Je profiterai de l'examen de l'article 1er pour réagir à quelques-unes des explications que nous a données ce matin M. le rapporteur après la discussion générale.
Nous avons débattu sur la façon dont il fallait lire la décision du Conseil constitutionnel du 27 juillet 1994 sur la dignité et vous nous avez indiqué, monsieur le rapporteur, que deux lectures presque opposées pouvaient être faites. Je ne suis pas de cet avis, permettez-moi de vous le dire. La décision du Conseil constitutionnel de 1994 consacre, de mon point de vue, la dignité humaine comme un élément absolument déterminant de la personne. La dignité humaine n'est pas consacrée par le Conseil constitutionnel comme un droit qui serait l'objet d'un choix de la part des personnes. Dans la décision du Conseil constitutionnel de 1994, la dignité est une qualité inséparable des sujets humains. Ce n'est pas quelque chose sur quoi les sujets humains pourraient exercer eux-mêmes un droit ou un choix.

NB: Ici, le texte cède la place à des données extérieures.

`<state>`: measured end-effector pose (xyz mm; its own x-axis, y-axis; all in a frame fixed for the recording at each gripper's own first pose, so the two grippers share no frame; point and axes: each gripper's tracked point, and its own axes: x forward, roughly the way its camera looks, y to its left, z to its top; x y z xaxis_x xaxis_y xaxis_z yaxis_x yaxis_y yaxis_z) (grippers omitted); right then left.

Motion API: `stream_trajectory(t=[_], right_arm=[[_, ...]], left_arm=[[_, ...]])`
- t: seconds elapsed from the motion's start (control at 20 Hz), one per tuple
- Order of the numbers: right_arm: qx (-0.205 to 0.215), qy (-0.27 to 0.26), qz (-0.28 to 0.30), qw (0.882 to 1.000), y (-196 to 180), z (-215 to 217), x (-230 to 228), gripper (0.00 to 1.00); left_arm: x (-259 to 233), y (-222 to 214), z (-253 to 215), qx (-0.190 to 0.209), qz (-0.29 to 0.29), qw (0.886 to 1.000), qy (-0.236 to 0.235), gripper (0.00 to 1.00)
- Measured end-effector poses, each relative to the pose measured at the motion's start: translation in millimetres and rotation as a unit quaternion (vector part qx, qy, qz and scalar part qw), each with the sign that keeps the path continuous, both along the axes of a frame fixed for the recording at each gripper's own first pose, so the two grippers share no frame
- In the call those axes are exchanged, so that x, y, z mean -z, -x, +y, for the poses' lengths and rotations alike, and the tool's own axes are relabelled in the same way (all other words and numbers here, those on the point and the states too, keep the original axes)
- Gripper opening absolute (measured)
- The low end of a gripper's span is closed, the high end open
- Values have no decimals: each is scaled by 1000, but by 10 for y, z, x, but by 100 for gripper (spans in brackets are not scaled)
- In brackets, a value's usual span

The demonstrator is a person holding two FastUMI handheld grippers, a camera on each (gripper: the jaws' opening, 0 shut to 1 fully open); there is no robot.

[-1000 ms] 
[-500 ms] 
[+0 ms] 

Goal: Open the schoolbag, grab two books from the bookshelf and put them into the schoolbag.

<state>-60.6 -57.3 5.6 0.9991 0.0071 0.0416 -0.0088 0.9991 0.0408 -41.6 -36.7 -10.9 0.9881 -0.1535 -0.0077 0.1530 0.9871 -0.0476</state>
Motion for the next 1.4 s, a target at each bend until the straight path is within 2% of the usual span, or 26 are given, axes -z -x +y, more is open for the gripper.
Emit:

Je voudrais dire à ce propos – vous l'avez évoqué ce matin, monsieur le rapporteur, en filigrane, quoique pour d'autres raisons – que la loi de 1975, dite loi Veil, rappelle dans son article 1er l'absolue nécessité du respect de la vie, avec une telle force que certains considèrent que cela pourrait être un article transversal de toute notre législation.
La décision de 1994 ne permet donc pas de considérer la dignité comme pouvant faire l'objet du libre choix possible des personnes. C'est au contraire une chose qui fonde tous leurs droits et sur laquelle ils ne peuvent pas avoir de prise, faute de quoi notre système de droit serait complètement fragilisé.
Je souhaite aussi revenir sur la compatibilité entre cette proposition de loi et la pratique des soins palliatifs. Depuis ce matin, vous nous dites, monsieur le rapporteur, que ces deux aspects sont compatibles. Je pense exactement le contraire. Je crois qu'il existe une contradiction flagrante entre votre proposition de loi et la pratique des soins palliatifs, tant sur le plan théorique que sur le plan pratique.
Sur le plan théorique, le fait d'inscrire dans la législation ce que l'on peut appeler un droit de mourir ou un droit de demander à quelqu'un de mettre fin à ses jours est évidemment en totale contradiction avec la philosophie selon laquelle on ne peut que se contenter d'assister activement à une vie qui se termine selon l'ordre naturel des choses, qu'elle soit accompagnée ou non de pratiques à caractère médicamenteux.
Sur le plan pratique, j'évoquerai trois points dont a parlé ce matin Mme la ministre.
Premièrement, s'agissant de l'organisation clinique dans les hôpitaux, je ne vois pas comment on pourrait faire autrement que ce qui ce se passe dans les pays voisins.
Deuxièmement, s'agissant de la formation des personnels, il est difficile d'aborder la question de la fin de vie en prônant l'accompagnement quoi qu'il arrive, quoi qu'il coûte et quelle qu'en soit la durée, et d'imaginer en même temps les conditions de mettre fin à cette vie.
Troisièmement, la loi de 2005 vise en particulier à modifier l'attitude du personnel soignant vis-à-vis de la douleur. Nous savons que c'est une oeuvre de longue haleine. Je ne prétends pas que les personnels aient été rétifs, mais les médecins savent mieux que nous, simples néophytes, que le traitement de la douleur n'allait pas de soi dans le corps médical. Il faut que les équipes apprennent à accompagner, que les familles admettent cette réalité et que, d'une certaine façon, les patients s'y fassent. Aujourd'hui encore le corps médical ne sait pas très bien comment interpréter cette loi, ce qu'elle l'autorise ou non à faire. Il faut du temps pour cela.
L'adoption de cette proposition de loi serait un contre- signal extrêmement violent alors même que nous n'avons pas fini, loin s'en faut, d'appréhender les contours de la loi de 2005 et de la mettre en pratique dans nos établissements de santé. Il s'agit en effet non pas de compléter une offre de santé publique ou d'ajouter une case qui manquerait à un dispositif général de santé, mais de changer la conception de la fin de vie telle qu'elle est décrite dans les textes qui régissent nos établissements de soins et la pratique de leurs équipes.